**Data provided**
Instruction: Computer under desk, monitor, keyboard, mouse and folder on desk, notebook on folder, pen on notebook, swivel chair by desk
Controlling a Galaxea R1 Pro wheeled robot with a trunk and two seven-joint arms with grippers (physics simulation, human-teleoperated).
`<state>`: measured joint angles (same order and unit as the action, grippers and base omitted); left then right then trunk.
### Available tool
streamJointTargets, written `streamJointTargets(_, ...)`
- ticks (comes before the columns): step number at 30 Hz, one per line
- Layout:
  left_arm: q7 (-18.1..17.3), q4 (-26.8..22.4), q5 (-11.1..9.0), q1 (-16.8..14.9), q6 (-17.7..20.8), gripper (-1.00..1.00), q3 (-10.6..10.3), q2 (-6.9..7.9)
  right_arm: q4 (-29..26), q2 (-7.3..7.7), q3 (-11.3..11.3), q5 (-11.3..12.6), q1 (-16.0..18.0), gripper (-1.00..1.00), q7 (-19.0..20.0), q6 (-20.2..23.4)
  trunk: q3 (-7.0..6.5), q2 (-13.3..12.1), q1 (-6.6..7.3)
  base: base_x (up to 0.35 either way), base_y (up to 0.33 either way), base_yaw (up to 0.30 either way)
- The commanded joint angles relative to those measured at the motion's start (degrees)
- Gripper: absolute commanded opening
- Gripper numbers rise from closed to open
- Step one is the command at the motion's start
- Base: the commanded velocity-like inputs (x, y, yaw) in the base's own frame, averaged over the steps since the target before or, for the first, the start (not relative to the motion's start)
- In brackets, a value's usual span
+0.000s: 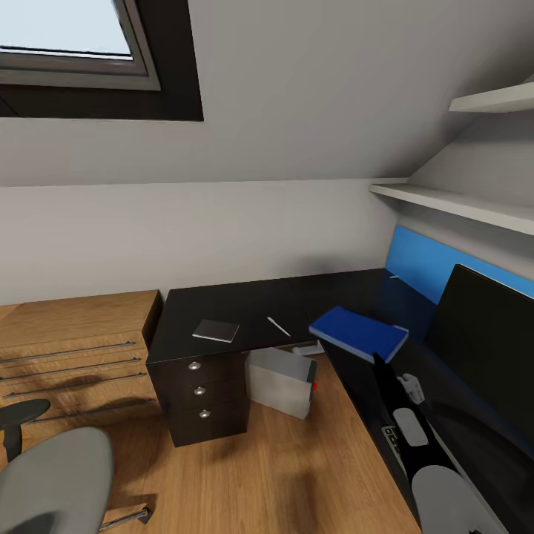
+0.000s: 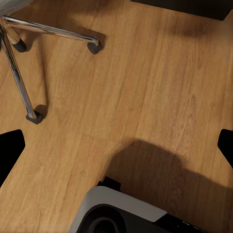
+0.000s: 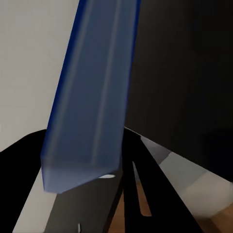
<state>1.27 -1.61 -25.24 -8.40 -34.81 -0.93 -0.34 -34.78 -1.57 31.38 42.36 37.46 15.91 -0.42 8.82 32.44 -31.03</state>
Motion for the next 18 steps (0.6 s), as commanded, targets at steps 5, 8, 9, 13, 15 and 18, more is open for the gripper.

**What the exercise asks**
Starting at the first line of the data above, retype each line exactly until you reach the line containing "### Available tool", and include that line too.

**Answer to this exercise**
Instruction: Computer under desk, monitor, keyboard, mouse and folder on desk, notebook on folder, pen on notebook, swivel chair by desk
Controlling a Galaxea R1 Pro wheeled robot with a trunk and two seven-joint arms with grippers (physics simulation, human-teleoperated).
`<state>`: measured joint angles (same order and unit as the action, grippers and base omitted); left then right then trunk.
### Available tool

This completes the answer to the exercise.